How do they work, I assume they've got to be install very carefully or instead of pointing the fork slightly forward, they may point it slightly left or right?
Can they be adjusted without removing them? Can you say slacken by 2 degrees, think "that's a bit much" after a ride and pull them back a bit, or perhaps slacken them off for a week in the Alps and pull them back for back home.
Who makes the best one? Can Creek seem to have invented the thing.
Any drawbacks? I've read that the angle adjusting frame bearings can cause issues like the tyre hitting the seat post - assume that can't happen with head sets?
Ive read cane creeks are creaky due to the design. No complaints with my works components. Yes the cups need to be in straight but even I managed to beat them in with a hammer & get it right.
I have a works components one and a superstar one, both are good quality.
They need to be in straight, its not hard to do, they have lines to help.
They are not adjustable, pick your angle and live with it.
Only drawback is they are frame specific so you might not get the angle you want and they add a lot to your stack height so your steerer might be too short if its already close.
I'm unlikely to ever buy a normal headset again.
Just emailed Works after cancelling a Cane Creek order. I was asking about adjustability...
I may be re-ordering the Cane Creek by the sounds of things.
Had 2 Works ones. Both work well and have lasted fine. One installed by me with a hammer, the other by my LBS.
Most aren't adjustable and the ones which do multiple angles aren't a quick change. I've got a Works -2 deg ZS56/EC44 and a Cane Creek +1/-1.5 EC56/ZS44. Both add about 15mm of stack height, the Works above, the CC below.
Apparently the Cane Creeks are more difficult to fit correctly, otherwise they creak. When I mentioned knocking the CC in with a mallet and block of wood Bird said come and visit and they'd do it free of charge with the proper tool - and when I asked my LBS about it they were also pretty insistent that it'll rarely go in well with the more percussive approach...
The CC does +1 to -1.5 deg in 0.5 deg steps by changing the lower cup. The angle change depends on how long your headtube is, with gimbals keeping everything neatly in line. The Works design has no gimbals and the angles and offsets are fixed to match the head tube length.

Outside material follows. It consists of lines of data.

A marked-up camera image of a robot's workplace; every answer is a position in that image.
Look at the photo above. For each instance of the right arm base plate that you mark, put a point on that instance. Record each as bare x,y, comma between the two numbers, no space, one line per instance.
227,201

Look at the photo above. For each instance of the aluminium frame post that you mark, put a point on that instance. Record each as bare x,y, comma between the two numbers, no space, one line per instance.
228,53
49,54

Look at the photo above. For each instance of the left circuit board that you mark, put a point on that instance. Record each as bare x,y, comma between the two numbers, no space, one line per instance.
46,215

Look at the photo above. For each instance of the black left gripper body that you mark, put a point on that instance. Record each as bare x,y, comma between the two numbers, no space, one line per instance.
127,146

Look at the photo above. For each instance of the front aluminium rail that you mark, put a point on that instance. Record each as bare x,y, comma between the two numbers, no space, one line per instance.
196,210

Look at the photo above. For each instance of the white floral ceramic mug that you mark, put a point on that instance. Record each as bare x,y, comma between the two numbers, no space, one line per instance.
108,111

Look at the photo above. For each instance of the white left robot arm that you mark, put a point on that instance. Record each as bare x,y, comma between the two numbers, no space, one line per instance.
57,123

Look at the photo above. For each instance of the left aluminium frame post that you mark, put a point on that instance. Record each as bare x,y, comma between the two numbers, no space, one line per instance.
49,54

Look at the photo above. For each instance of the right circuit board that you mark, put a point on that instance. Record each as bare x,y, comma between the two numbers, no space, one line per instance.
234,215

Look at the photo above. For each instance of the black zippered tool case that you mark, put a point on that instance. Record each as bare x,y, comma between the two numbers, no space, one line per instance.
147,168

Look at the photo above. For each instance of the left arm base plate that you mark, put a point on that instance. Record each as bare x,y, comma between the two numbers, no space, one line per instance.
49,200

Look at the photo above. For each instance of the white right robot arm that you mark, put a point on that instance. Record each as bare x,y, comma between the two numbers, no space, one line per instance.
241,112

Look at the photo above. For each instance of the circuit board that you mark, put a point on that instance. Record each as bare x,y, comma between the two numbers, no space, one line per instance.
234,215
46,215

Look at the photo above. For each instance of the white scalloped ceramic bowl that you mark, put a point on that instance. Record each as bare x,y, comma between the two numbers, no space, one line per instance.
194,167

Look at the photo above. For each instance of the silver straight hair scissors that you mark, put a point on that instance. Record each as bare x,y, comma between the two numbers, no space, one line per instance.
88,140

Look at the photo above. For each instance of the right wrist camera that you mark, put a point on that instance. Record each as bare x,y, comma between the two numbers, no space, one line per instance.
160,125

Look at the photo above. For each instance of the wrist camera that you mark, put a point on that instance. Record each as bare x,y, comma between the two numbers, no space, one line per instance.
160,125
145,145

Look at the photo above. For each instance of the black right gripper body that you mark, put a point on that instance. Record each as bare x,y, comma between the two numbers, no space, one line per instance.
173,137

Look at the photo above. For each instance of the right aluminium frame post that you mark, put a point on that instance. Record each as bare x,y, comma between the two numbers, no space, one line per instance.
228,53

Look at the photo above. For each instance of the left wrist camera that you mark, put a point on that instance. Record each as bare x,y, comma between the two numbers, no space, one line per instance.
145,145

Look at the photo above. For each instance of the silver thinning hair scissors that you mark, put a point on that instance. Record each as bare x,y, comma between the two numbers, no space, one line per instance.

How crucial is it to get the Works ones in perfectly aligned?
I had one a while back, which I knocked in with a hammer and a block of wood as usual. It seemed fine,which I guess answers my own question, but it always bugged me that it probably wasn't perfect.
roverpig - Member
How crucial is it to get the Works ones in perfectly aligned?I had one a while back, which I knocked in with a hammer and a block of wood as usual. It seemed fine,which I guess answers my own question, but it always bugged me that it probably wasn't perfect.
Iirc, which I might not, they've said it can be up to 2 degrees out between the two cups.
I had an FSA one. It was a tiny touch creaky but worked great. Lines to help you install the headset cups (tapered headtube) then the cups and bearings had a spherical cup & cone interface so aligned themselves.
My works one isnt quite in line but it seems fine
I've got a works components for sale in Cardiff if youre interested and it fits?
[url= http://singletrackmag.com/forum/topic/works-components-angleset-1-deg-ec44ec49?replies=1#post-7943531 ]Ad here[/url]
cheers
EDIT
willing to help you fit it
I have a works -1 in my inbred, fitted it myself. No problems with it at all.